Content starts

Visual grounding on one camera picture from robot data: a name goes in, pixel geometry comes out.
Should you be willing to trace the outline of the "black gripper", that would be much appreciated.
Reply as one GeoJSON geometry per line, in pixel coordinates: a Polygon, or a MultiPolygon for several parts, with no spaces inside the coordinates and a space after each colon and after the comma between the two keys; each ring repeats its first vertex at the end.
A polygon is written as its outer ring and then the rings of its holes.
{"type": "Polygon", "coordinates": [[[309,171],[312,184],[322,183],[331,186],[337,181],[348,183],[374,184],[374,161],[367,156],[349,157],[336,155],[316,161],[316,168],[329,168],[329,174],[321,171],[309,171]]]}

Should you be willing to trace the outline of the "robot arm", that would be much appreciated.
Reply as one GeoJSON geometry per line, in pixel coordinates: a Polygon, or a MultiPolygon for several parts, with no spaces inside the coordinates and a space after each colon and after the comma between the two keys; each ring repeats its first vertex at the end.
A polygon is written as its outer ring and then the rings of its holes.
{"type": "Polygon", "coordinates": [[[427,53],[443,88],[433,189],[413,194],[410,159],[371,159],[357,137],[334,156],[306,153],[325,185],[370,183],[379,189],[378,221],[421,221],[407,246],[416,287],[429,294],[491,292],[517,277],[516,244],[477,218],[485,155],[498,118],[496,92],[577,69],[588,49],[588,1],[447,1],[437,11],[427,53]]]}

Content ends

» **Work item**
Go through the entries above and report every line in which the word "that" appears.

» **Finished exercise**
Should you be willing to trace the outline of the "black gripper", that would be much appreciated.
Should you be willing to trace the outline of the "robot arm", that would be much appreciated.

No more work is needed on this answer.